▸ **Task goal**:
Using the data below, repeat all of it precisely.

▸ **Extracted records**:
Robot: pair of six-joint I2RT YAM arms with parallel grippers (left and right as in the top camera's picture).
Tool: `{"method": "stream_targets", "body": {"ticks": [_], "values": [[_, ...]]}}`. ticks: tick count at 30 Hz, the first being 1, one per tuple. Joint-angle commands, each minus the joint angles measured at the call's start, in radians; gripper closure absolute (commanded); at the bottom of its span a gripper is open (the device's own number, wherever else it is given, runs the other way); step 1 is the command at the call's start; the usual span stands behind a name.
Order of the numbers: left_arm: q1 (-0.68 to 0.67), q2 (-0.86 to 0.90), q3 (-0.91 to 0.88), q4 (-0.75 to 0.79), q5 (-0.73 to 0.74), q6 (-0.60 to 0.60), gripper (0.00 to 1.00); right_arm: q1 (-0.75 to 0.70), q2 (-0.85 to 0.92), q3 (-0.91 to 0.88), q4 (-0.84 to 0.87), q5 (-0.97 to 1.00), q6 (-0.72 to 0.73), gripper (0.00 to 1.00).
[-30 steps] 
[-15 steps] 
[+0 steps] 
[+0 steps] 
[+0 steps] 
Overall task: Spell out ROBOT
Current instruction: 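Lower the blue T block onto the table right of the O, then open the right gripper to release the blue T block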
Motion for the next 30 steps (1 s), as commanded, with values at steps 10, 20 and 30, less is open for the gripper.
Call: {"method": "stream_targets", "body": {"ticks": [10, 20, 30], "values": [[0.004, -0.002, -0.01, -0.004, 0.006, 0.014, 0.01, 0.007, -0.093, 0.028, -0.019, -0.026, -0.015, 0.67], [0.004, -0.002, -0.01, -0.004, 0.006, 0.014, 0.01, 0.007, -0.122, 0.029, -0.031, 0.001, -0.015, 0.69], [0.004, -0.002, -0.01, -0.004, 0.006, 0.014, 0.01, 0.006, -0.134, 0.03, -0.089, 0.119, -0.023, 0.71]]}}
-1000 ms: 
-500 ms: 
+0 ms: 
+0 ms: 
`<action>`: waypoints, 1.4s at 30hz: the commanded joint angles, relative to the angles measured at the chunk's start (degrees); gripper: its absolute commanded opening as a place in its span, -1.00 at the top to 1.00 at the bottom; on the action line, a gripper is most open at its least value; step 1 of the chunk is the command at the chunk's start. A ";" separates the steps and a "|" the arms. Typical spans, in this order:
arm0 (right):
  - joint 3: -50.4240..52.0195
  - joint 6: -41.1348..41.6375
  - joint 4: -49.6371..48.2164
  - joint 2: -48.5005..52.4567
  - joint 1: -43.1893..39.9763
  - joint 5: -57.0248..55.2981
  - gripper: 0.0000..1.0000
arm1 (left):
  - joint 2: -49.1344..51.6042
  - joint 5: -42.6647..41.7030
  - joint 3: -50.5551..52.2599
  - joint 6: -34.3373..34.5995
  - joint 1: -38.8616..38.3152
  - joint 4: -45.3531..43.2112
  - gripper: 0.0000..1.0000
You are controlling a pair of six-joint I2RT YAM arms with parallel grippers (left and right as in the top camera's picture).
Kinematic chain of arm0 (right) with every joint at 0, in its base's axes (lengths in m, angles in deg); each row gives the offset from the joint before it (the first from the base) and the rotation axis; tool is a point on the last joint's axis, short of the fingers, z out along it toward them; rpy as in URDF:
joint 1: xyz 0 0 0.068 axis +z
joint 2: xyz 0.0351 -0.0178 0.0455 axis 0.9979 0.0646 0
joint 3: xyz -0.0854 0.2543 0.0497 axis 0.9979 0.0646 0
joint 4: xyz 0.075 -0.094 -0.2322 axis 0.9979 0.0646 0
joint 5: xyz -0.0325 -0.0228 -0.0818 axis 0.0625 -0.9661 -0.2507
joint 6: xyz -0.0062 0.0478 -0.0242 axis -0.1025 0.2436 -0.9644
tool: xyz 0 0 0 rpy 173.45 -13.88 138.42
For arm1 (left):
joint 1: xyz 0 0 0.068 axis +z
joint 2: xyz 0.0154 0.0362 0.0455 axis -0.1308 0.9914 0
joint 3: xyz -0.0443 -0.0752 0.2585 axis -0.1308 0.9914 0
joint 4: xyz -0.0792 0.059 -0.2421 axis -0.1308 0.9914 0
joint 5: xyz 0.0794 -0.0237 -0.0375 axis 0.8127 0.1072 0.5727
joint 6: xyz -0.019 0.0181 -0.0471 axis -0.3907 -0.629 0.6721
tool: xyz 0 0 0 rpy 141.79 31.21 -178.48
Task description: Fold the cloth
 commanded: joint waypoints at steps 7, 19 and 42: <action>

▸ **Answer below**:
Robot: pair of six-joint I2RT YAM arms with parallel grippers (left and right as in the top camera's picture).
Tool: `{"method": "stream_targets", "body": {"ticks": [_], "values": [[_, ...]]}}`. ticks: tick count at 30 Hz, the first being 1, one per tuple. Joint-angle commands, each minus the joint angles measured at the call's start, in radians; gripper closure absolute (commanded); at the bottom of its span a gripper is open (the device's own number, wherever else it is given, runs the other way); step 1 is the command at the call's start; the usual span stands behind a name.
Order of the numbers: left_arm: q1 (-0.68 to 0.67), q2 (-0.86 to 0.90), q3 (-0.91 to 0.88), q4 (-0.75 to 0.79), q5 (-0.73 to 0.74), q6 (-0.60 to 0.60), gripper (0.00 to 1.00); right_arm: q1 (-0.75 to 0.70), q2 (-0.85 to 0.92), q3 (-0.91 to 0.88), q4 (-0.84 to 0.87), q5 (-0.97 to 1.00), q6 (-0.72 to 0.73), gripper (0.00 to 1.00).
[-30 steps] 
[-15 steps] 
[+0 steps] 
[+0 steps] 
[+0 steps] 
Overall task: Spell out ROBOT
Current instruction: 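Lower the blue T block onto the table right of the O, then open the right gripper to release the blue T block
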Motion for the next 30 steps (1 s), as commanded, with values at steps 10, 20 and 30, less is open for the gripper.
Call: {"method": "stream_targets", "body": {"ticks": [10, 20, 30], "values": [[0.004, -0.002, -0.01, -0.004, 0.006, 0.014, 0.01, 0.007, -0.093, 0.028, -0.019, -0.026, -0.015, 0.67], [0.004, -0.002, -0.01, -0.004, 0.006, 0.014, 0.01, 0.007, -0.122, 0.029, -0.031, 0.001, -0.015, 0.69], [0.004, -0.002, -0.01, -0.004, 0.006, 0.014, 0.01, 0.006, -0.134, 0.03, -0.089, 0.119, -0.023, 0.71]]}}
-1000 ms: 
-500 ms: 
+0 ms: 
+0 ms: 
`<action>`: waypoints, 1.4s at 30hz: the commanded joint angles, relative to the angles measured at the chunk's start (degrees); gripper: its absolute commanded opening as a place in its span, -1.00 at the top to 1.00 at the bottom; on the action line, a gripper is most open at its least value; step 1 of the chunk is the command at the chunk's start. A ";" separates the steps and a "|" the arms. Typical spans, in this order:
arm0 (right):
  - joint 3: -50.4240..52.0195
  - joint 6: -41.1348..41.6375
  - joint 4: -49.6371..48.2164
  - joint 2: -48.5005..52.4567
  - joint 1: -43.1893..39.9763
  - joint 5: -57.0248..55.2981
  - gripper: 0.0000..1.0000
arm1 (left):
  - joint 2: -49.1344..51.6042
  - joint 5: -42.6647..41.7030
  - joint 3: -50.5551..52.2599
  - joint 6: -34.3373..34.5995
  - joint 1: -38.8616..38.3152
  - joint 4: -45.3531..43.2112
  - gripper: 0.0000..1.0000
You are controlling a pair of six-joint I2RT YAM arms with parallel grippers (left and right as in the top camera's picture).
Kinematic chain of arm0 (right) with every joint at 0, in its base's axes (lengths in m, angles in deg); each row gives the offset from the joint before it (the first from the base) and the rotation axis; tool is a point on the last joint's axis, short of the fingers, z out along it toward them; rpy as in URDF:
joint 1: xyz 0 0 0.068 axis +z
joint 2: xyz 0.0351 -0.0178 0.0455 axis 0.9979 0.0646 0
joint 3: xyz -0.0854 0.2543 0.0497 axis 0.9979 0.0646 0
joint 4: xyz 0.075 -0.094 -0.2322 axis 0.9979 0.0646 0
joint 5: xyz -0.0325 -0.0228 -0.0818 axis 0.0625 -0.9661 -0.2507
joint 6: xyz -0.0062 0.0478 -0.0242 axis -0.1025 0.2436 -0.9644
tool: xyz 0 0 0 rpy 173.45 -13.88 138.42
For arm1 (left):
joint 1: xyz 0 0 0.068 axis +z
joint 2: xyz 0.0154 0.0362 0.0455 axis -0.1308 0.9914 0
joint 3: xyz -0.0443 -0.0752 0.2585 axis -0.1308 0.9914 0
joint 4: xyz -0.0792 0.059 -0.2421 axis -0.1308 0.9914 0
joint 5: xyz 0.0794 -0.0237 -0.0375 axis 0.8127 0.1072 0.5727
joint 6: xyz -0.019 0.0181 -0.0471 axis -0.3907 -0.629 0.6721
tool: xyz 0 0 0 rpy 141.79 31.21 -178.48
Task description: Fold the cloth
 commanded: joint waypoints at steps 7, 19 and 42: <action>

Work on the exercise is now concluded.